Old School Favorite: Kaufman's Bagel & Delicatessen ($.72)
In a recent post, USA Today declared Kaufman's as the best bagel outside of New York, so I obviously had some serious expectations. But I was also a bit leery, especially since I hadn't heard many other people declare their love for the place. But as soon as I walked in, something felt right. It's an impressive operation, with loads of delicious looking goods scattered around, including house-cured corned beef. Kaufman's plain bagel has a beautiful browned exterior, but what really sets this bagel apart is the malty tang of the interior. No other bagel came close to matching it.
Cross-Section of Plain Bagel at Kaufman's Bagel & Delicatessen
The insides are also surprisingly soft, almost pillowy, with none of the doughy and bready characteristics that doom most bagels. As you can see, there is also a visible crust around the upper portion of the bagel. This lent the bagel real crunch, at least on the top. It's a little too bad that the bottom wasn't as uniformly crisp, but that could have just been an issue with this sample. In fact, the poppy seed bagel I also tried did have a better all around crust. Both were well salted, so that it never felt like a chore to eat them untoasted. That said, if you are in the mood for a topping, Kaufman's does sell some excellent cream cheese.
New School Favorite: Reno ($2.25)
After trying Kaufman's, I couldn't wait to get to Reno to see how favorably it compared. I knew that Reno's bagels were much more expensive (actually, over three times more expensive), but I bet that they'd easily best them. But as soon as I picked up the offering from the newish Logan Square joint I realized that comparing the two would be impossible. First off, Reno doesn't offer a plain bagel, so I had to go with Sesame Seed. And then there is the size...

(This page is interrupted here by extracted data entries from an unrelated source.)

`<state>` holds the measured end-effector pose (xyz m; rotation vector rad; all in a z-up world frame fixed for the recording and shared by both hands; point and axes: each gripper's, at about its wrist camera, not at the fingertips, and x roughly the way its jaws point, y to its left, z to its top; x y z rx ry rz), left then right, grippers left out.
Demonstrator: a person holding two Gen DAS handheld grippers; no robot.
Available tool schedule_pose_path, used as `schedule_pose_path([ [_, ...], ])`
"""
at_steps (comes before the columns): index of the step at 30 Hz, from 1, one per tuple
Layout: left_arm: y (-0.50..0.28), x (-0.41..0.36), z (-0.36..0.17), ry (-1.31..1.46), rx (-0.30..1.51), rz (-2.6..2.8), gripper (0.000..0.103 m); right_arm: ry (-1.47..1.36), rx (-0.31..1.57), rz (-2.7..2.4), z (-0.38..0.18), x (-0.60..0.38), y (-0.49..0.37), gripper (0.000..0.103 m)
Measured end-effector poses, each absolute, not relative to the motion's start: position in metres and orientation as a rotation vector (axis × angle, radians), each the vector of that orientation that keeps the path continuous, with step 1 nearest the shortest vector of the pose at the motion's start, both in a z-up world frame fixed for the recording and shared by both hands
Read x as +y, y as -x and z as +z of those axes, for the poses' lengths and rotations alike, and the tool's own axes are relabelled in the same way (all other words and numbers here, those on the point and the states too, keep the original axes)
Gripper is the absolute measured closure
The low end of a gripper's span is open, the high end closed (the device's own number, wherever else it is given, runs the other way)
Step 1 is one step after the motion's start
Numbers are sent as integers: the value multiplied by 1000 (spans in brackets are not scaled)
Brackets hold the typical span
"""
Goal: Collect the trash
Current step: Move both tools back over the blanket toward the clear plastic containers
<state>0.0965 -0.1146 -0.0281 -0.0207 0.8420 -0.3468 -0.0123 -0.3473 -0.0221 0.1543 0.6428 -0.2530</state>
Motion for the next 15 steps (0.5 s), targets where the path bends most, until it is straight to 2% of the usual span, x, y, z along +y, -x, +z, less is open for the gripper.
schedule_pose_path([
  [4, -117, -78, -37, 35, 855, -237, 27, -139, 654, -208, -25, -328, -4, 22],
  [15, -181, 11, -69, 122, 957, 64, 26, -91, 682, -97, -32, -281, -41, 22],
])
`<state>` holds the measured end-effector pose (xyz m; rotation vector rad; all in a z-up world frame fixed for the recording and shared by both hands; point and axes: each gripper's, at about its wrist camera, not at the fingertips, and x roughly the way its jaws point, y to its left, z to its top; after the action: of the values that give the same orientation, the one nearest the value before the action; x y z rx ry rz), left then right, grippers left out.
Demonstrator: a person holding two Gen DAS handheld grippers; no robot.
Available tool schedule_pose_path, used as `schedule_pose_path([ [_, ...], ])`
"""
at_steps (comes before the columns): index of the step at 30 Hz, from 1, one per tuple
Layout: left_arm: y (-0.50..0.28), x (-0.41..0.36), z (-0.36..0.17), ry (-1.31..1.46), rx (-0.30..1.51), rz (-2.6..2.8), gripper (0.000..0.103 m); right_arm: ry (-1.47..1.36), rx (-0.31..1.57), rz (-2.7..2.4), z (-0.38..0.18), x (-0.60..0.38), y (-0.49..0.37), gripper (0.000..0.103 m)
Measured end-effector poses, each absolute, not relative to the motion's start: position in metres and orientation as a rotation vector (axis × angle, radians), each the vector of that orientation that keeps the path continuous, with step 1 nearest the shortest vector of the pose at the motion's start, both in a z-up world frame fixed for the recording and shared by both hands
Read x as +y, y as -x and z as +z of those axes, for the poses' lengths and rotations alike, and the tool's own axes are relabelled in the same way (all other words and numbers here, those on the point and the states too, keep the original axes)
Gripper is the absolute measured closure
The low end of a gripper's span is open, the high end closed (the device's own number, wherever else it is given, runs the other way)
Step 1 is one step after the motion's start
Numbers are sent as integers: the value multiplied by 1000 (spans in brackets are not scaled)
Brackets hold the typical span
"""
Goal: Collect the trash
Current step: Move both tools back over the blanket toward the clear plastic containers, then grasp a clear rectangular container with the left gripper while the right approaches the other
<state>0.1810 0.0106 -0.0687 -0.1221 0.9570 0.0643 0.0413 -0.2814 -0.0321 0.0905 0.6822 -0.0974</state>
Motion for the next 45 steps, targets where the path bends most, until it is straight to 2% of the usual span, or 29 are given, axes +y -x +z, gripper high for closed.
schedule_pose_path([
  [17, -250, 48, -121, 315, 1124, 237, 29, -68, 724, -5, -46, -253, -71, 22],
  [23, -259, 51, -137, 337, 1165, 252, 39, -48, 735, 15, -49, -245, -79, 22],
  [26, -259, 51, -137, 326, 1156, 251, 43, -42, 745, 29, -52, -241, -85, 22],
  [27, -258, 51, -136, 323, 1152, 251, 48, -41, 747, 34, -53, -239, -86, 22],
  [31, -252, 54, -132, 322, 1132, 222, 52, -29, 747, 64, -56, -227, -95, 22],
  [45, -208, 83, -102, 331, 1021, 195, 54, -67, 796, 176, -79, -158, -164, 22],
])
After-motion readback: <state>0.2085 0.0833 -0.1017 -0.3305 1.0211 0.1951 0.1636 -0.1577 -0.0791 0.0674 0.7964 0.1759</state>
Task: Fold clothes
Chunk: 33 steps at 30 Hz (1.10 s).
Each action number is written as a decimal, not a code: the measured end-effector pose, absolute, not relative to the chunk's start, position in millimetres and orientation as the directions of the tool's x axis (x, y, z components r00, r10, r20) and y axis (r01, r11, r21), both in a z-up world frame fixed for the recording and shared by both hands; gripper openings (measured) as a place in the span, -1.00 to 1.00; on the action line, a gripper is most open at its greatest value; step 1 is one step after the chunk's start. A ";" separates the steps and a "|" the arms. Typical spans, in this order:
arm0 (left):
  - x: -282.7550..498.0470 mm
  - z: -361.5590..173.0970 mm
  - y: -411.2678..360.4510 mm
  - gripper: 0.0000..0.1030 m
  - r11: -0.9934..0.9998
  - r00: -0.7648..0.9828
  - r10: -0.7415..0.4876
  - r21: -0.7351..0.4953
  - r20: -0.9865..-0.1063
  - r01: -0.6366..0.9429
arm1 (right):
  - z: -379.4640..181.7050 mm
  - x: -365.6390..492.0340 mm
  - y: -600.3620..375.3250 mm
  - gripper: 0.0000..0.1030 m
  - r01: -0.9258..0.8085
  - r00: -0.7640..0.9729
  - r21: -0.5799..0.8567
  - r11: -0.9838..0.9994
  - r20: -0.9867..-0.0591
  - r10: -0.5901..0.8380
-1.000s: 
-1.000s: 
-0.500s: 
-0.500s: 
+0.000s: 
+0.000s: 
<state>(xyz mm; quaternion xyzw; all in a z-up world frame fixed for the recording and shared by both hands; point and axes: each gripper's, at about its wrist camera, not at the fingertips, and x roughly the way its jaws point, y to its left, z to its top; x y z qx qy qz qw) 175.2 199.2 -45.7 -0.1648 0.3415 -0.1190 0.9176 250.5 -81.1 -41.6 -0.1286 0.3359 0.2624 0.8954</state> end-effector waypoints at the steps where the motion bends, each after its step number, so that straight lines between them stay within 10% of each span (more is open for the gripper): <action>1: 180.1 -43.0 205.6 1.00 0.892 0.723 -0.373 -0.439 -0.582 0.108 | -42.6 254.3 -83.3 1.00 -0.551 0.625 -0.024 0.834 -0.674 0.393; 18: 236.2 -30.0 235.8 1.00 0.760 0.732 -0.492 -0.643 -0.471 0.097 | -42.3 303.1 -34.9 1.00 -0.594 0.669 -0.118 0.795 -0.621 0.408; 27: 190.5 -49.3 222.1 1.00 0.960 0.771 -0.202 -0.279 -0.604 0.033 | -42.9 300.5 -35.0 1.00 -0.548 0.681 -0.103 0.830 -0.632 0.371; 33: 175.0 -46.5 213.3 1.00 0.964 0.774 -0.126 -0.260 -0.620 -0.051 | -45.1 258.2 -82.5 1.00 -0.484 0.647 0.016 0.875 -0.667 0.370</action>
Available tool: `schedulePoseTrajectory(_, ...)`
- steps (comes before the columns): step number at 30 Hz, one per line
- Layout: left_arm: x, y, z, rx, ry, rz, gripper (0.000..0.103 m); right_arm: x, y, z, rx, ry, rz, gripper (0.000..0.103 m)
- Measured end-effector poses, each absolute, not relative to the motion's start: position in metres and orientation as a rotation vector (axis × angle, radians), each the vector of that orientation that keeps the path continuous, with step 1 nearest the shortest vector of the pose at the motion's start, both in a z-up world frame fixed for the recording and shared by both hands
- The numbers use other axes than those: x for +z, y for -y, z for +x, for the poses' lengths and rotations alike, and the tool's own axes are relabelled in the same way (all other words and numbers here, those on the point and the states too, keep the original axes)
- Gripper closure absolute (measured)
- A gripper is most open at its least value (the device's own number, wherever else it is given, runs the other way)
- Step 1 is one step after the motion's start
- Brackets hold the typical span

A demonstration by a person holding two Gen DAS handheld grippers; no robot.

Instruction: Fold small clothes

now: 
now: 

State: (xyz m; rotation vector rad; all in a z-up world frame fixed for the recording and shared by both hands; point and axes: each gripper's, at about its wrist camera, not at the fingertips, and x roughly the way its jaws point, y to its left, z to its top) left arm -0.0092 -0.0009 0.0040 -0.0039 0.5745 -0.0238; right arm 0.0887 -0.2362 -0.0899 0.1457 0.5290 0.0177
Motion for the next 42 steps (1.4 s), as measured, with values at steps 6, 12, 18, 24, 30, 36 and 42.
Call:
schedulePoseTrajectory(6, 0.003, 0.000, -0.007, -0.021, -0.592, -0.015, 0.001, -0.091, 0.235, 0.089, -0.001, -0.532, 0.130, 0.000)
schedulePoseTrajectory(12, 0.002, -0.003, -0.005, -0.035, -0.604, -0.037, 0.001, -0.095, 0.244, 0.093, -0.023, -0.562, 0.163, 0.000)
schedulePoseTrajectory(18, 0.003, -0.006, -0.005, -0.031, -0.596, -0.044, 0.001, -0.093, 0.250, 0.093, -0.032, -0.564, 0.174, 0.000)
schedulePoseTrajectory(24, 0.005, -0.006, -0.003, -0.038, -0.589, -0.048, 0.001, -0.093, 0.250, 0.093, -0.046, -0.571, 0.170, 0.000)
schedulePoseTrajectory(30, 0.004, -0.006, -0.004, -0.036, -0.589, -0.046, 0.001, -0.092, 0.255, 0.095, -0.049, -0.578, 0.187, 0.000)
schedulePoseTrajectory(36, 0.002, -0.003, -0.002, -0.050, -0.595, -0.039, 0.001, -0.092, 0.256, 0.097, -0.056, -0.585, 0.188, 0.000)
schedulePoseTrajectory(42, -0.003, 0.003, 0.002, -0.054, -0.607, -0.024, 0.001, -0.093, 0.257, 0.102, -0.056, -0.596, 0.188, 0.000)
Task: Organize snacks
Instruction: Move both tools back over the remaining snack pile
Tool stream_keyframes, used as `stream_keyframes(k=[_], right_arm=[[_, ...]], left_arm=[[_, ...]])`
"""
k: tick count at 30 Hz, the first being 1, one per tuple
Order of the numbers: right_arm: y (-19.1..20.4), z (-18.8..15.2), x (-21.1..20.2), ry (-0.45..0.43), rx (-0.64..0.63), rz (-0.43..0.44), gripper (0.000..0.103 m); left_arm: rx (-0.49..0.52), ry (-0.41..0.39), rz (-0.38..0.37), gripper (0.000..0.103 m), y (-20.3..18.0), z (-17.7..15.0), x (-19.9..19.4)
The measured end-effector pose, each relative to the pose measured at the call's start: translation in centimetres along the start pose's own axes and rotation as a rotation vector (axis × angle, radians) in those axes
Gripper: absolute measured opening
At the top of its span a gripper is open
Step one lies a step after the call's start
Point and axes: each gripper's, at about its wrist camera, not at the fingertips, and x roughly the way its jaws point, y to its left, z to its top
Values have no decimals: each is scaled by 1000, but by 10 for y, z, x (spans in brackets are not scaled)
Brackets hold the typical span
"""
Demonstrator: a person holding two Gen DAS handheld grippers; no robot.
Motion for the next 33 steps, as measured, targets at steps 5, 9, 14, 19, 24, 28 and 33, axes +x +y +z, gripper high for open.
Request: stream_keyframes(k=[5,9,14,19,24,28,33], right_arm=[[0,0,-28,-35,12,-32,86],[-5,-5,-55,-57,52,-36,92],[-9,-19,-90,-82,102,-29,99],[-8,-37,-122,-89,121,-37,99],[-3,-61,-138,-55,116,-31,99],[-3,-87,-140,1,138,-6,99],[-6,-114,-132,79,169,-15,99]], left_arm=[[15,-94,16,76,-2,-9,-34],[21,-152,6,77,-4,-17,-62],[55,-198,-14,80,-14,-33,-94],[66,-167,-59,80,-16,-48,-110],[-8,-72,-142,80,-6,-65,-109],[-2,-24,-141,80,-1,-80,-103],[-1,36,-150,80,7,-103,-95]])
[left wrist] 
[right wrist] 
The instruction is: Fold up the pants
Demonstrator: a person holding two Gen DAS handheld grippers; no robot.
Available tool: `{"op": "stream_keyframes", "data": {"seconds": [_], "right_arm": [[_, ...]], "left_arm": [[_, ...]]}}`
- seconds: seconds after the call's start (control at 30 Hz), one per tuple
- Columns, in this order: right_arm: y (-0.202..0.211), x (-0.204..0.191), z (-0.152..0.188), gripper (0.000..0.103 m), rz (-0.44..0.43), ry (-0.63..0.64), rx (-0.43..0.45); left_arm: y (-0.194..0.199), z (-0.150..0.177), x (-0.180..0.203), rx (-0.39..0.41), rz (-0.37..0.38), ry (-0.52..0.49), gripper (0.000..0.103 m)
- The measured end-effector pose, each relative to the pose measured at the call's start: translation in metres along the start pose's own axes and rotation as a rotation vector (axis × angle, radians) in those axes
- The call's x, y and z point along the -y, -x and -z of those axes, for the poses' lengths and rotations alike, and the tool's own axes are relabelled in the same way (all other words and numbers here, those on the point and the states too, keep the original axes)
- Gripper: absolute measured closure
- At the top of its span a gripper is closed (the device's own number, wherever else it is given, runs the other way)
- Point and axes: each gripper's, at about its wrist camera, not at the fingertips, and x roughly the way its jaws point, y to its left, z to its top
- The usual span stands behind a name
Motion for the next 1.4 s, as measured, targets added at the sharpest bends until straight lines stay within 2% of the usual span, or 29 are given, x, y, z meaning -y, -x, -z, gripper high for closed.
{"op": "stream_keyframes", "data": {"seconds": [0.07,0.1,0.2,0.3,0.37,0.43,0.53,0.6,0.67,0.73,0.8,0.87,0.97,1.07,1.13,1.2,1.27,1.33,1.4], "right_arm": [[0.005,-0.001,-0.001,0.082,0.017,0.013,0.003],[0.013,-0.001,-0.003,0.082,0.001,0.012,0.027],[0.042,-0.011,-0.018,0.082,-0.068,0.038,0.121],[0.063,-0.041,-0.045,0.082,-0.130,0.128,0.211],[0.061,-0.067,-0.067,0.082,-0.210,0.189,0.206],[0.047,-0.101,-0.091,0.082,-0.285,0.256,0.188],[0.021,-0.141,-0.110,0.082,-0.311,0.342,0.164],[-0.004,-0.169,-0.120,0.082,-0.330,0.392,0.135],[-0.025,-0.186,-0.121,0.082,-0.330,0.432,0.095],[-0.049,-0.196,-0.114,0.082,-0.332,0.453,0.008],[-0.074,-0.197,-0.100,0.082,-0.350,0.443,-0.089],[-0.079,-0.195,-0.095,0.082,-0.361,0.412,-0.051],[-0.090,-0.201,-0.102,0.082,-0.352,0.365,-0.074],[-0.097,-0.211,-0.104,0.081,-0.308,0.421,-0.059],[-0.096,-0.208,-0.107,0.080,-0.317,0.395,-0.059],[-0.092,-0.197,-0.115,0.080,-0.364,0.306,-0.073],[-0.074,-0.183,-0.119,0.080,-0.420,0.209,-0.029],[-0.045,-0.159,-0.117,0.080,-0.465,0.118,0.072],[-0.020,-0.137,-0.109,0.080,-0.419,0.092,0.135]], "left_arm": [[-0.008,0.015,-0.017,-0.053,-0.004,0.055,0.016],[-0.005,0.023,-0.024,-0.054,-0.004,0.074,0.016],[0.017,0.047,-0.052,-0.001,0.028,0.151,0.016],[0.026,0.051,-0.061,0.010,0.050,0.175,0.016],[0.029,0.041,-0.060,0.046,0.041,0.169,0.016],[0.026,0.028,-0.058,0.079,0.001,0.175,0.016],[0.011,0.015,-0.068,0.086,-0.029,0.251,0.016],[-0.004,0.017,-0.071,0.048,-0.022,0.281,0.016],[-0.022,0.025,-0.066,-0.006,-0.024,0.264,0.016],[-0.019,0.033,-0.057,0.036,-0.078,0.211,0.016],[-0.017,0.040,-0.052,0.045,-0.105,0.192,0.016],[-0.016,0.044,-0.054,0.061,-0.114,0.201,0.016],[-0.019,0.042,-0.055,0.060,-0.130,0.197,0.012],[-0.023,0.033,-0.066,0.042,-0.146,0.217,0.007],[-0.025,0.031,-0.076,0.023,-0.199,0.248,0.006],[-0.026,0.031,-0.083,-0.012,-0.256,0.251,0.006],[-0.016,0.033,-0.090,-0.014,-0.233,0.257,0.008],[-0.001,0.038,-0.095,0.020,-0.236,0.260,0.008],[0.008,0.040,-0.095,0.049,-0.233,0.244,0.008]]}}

Cross-Section of Sesame Seed Bagel at Reno
Reno's bagels are skinny, almost half as tall as some of the other examples I tried. Then there is the color, which obviously indicates that some whole wheat flour was incorporated. This move gives them a rounder, more complex taste, one that I can see some people preferring. There is also a distinct maltiness and tang, even if it doesn't quite measure up to Kaufman's. I also wish they were a bit crispier, but there is no doubting how wonderful these bagels are. Whether or not you're willing to pay for them depends on whether you like this specific style.
New School Favorite (Continued): Little Goat ($2.00)
Litte Goat's plain bagel had the brownest exterior of the bunch, along with a crust that was crispier and more substantial than Reno's. Though still on the small side, they were taller in the middle.
Cross-Section of Plain Bagel at Little Goat
Once again, a darker flour was used, giving them a nuttier flavor. The insides were slightly less flavorful than I would have liked, missing the complexity of Reno and the tanginess of Kaufman's. But this is kind of nitpicking, especially since other flavors had more going on. In particular, the Grumpy Goat had tangy goat cheese baked on top, along with a slight sweetness that was really appealing.
The Solid Contender (Suburb Edition): New York Bagel & Bialy Corporation ($.75)
New York Bagel & Bialy Corporation, located in the northern suburbs, is a much more focused operation than Kaufman's. While I was there, a steady stream of customers came in and out, so I had no worry that I'd get a fresh bagel. The plain bagel wasn't quite as brown on top as I'd like, but it did seem more uniform.
Cross-Section of Plain Bagel at New York Bagel & Bialy Corporation
Indeed, the crust was far more uniform than at Kaufman's, even if it was less crispy overall. Though I enjoyed the chew, each bite was missing salt, a fact that can easily be solved with some cream cheese. Of course, that's how most people eat their bagels anyway, and toasting would correct any crispness issues. This is the kind of dependable and solid bagel joint most people would be lucky to live by.
The Solid Contender (City Edition): NYC Bagel Deli ($1.00)
I was expecting a serviceable, if mostly utilitarian, bagel experience at NYC Bagel Deli, but the plain bagel turned out to be a genuine surprise. With a nicely browned exterior and a crispy crust, it actually had the most in common with New York Bagel & Bialy Corporation.
Cross-Section of Plain Bagel at NYC Bagel Deli
The insides were also lighter and less doughy than I was expecting. But its most distinguishing feature is also the most controversial. This was by far the sweetest bagel of the bunch. I'd rather have some sweetness than no flavor at all, but I wish these were reigned back a bit. But there's no doubting that these are a great option for people living in Lincoln Park.